**Exercise description:** From the data below, copy out every line in which the word "provided" occurs.

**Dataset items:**
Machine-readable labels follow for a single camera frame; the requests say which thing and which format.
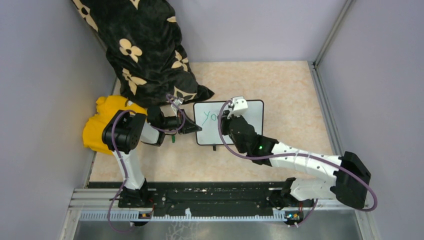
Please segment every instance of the beige table surface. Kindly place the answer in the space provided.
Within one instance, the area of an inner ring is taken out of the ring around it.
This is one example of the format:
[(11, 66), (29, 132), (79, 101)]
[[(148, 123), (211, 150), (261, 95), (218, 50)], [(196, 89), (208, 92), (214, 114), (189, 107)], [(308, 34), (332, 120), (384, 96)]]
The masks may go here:
[[(209, 101), (231, 97), (264, 102), (263, 134), (303, 150), (331, 155), (314, 83), (306, 61), (202, 62), (190, 64), (197, 81), (215, 95)], [(182, 107), (191, 119), (193, 104)], [(162, 107), (166, 116), (172, 111)], [(223, 146), (199, 146), (194, 133), (166, 136), (161, 147), (140, 143), (141, 169), (151, 182), (282, 181), (289, 177), (311, 178), (304, 173), (257, 165), (237, 158)], [(117, 160), (98, 153), (91, 182), (122, 181)]]

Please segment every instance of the black blanket with flower pattern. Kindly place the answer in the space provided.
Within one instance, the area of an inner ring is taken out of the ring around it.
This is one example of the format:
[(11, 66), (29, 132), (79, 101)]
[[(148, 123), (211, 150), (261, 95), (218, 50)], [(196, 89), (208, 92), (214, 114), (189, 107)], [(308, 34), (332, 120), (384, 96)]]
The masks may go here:
[(106, 44), (122, 96), (149, 107), (165, 104), (166, 94), (184, 98), (184, 103), (214, 95), (196, 82), (175, 11), (165, 0), (72, 1)]

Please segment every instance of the gray wall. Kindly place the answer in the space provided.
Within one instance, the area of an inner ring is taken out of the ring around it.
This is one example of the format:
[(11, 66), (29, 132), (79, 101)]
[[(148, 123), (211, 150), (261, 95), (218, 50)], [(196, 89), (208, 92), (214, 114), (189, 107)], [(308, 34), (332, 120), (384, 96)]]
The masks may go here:
[(315, 60), (344, 0), (169, 0), (191, 62)]
[(371, 171), (382, 239), (423, 239), (424, 1), (357, 1), (319, 67), (346, 150)]
[(0, 239), (57, 239), (114, 73), (71, 1), (0, 3)]

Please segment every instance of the yellow cloth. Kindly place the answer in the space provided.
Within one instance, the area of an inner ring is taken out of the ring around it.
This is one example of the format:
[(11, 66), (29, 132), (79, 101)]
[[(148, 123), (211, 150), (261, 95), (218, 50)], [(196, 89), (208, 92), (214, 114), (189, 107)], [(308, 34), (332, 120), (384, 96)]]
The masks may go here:
[(147, 111), (125, 97), (118, 95), (101, 96), (95, 103), (97, 104), (97, 113), (90, 117), (85, 124), (82, 131), (82, 142), (86, 148), (112, 155), (112, 151), (102, 141), (102, 133), (117, 111), (133, 110), (136, 113), (145, 115), (147, 115)]

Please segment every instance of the robotic arm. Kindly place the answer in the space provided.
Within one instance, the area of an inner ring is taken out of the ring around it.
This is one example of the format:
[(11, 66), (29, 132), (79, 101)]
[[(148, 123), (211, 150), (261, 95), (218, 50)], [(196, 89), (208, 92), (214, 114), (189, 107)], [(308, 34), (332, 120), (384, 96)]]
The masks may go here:
[[(321, 155), (259, 135), (243, 117), (248, 110), (248, 103), (244, 97), (234, 97), (227, 104), (229, 110), (223, 111), (225, 105), (221, 109), (220, 131), (222, 135), (230, 137), (239, 153), (247, 154), (241, 157), (250, 159), (255, 164), (294, 169), (316, 177), (288, 178), (286, 182), (290, 183), (290, 186), (283, 194), (289, 196), (282, 196), (283, 198), (291, 196), (297, 201), (337, 199), (355, 209), (362, 209), (365, 206), (371, 174), (356, 154), (347, 151), (343, 156)], [(228, 146), (226, 147), (240, 157)]]

**Result for this task:**
Please segment every instance of the beige table surface. Kindly place the answer in the space provided.
Please segment every instance of the black blanket with flower pattern. Kindly place the answer in the space provided.
Please segment every instance of the gray wall. Kindly place the answer in the space provided.
Please segment every instance of the yellow cloth. Kindly place the answer in the space provided.
Please segment every instance of the robotic arm. Kindly place the answer in the space provided.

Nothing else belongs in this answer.